- _TO DO_
Each line below that holds the word "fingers" counts once; state the total number of such lines and nothing else.

[Dataset entries]

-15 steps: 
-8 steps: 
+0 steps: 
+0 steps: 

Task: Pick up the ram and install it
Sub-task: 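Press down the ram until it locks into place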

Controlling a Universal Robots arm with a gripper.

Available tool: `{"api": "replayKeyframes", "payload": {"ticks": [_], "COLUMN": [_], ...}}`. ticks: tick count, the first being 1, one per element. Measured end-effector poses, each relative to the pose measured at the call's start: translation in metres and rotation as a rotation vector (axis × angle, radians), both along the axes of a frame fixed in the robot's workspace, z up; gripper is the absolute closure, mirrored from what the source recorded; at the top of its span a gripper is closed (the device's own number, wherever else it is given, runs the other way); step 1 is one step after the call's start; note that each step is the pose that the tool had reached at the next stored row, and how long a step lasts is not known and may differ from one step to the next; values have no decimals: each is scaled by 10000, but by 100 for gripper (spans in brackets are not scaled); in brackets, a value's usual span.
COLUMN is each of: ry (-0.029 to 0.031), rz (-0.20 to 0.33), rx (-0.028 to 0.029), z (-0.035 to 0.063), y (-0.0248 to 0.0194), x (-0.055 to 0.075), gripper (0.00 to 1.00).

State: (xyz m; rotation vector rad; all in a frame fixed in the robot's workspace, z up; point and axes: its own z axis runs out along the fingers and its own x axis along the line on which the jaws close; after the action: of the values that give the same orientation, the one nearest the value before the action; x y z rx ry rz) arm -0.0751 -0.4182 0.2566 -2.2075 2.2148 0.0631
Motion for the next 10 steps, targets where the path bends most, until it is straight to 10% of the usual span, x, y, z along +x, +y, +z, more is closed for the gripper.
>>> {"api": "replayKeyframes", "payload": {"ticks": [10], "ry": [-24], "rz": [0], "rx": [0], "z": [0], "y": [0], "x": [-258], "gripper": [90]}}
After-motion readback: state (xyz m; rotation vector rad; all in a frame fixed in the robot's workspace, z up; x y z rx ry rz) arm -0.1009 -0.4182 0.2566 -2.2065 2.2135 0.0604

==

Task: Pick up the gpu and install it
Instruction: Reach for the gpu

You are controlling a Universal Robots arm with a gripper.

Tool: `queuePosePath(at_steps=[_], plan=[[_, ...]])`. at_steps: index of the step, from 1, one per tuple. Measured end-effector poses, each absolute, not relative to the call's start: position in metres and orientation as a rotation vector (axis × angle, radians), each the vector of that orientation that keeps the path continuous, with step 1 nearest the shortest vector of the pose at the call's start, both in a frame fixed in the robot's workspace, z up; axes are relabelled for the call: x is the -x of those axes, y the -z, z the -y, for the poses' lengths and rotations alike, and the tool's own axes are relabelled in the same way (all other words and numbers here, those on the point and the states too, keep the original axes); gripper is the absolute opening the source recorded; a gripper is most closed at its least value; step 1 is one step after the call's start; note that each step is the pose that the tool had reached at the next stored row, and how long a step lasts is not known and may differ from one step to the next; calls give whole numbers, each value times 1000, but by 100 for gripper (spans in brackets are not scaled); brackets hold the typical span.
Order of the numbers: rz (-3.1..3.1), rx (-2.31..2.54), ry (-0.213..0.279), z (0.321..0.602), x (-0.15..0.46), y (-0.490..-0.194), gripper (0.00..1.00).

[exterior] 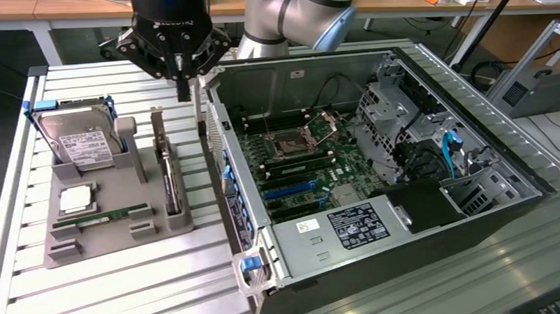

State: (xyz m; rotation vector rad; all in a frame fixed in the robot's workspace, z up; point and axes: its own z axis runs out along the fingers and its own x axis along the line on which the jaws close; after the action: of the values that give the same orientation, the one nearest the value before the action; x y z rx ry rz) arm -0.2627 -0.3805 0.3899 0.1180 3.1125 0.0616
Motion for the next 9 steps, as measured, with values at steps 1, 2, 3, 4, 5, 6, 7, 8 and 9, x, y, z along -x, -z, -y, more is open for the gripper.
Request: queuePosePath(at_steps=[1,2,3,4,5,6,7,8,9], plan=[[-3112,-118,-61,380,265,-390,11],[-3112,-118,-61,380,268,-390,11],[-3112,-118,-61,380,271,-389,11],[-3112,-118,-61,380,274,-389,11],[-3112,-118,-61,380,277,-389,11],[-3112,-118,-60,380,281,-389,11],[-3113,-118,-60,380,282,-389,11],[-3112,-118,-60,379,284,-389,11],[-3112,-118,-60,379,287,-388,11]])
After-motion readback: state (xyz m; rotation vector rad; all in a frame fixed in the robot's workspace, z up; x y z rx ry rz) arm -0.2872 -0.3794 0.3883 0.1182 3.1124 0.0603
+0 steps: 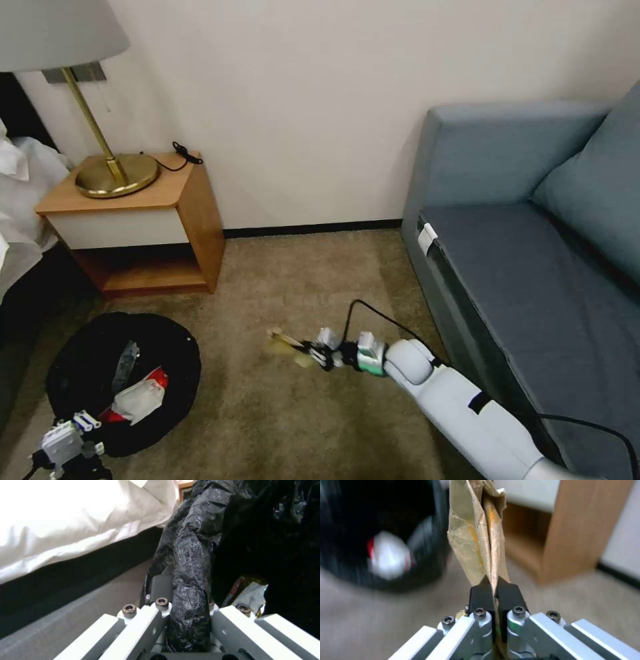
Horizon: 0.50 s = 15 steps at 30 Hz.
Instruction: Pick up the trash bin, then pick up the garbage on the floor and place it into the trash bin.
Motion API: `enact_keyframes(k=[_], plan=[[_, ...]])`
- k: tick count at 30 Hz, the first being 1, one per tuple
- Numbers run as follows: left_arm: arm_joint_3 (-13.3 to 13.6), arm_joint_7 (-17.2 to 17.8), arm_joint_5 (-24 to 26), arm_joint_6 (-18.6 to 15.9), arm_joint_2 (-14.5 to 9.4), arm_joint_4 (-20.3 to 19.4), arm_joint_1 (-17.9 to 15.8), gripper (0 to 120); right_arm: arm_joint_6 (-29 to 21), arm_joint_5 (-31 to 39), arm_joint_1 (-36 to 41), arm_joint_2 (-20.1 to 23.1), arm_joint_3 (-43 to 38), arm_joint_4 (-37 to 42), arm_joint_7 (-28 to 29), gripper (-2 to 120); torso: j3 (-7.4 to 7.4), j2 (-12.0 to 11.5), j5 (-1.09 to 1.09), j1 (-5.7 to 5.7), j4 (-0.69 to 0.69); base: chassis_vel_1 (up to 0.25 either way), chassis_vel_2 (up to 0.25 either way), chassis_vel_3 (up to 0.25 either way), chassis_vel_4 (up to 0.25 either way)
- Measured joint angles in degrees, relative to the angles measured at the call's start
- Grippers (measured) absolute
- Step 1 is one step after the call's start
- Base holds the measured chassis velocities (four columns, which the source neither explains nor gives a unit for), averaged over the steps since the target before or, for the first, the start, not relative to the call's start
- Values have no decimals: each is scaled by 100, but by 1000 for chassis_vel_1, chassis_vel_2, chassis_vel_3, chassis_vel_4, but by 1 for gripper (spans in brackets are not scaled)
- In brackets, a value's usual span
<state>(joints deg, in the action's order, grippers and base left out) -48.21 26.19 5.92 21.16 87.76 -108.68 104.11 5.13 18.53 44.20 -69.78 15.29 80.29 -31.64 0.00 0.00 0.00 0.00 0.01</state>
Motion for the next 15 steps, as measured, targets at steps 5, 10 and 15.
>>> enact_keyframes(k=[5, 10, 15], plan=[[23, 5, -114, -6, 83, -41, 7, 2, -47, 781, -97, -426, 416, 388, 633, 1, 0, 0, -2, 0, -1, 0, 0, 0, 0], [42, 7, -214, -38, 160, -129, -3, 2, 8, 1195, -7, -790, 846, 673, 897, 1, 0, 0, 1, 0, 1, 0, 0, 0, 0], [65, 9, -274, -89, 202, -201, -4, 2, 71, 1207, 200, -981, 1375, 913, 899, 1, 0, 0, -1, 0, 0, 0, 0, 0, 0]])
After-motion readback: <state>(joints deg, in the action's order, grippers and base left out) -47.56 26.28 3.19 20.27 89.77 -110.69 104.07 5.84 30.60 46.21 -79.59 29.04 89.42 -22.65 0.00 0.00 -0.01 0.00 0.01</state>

- _RESPONSE_
2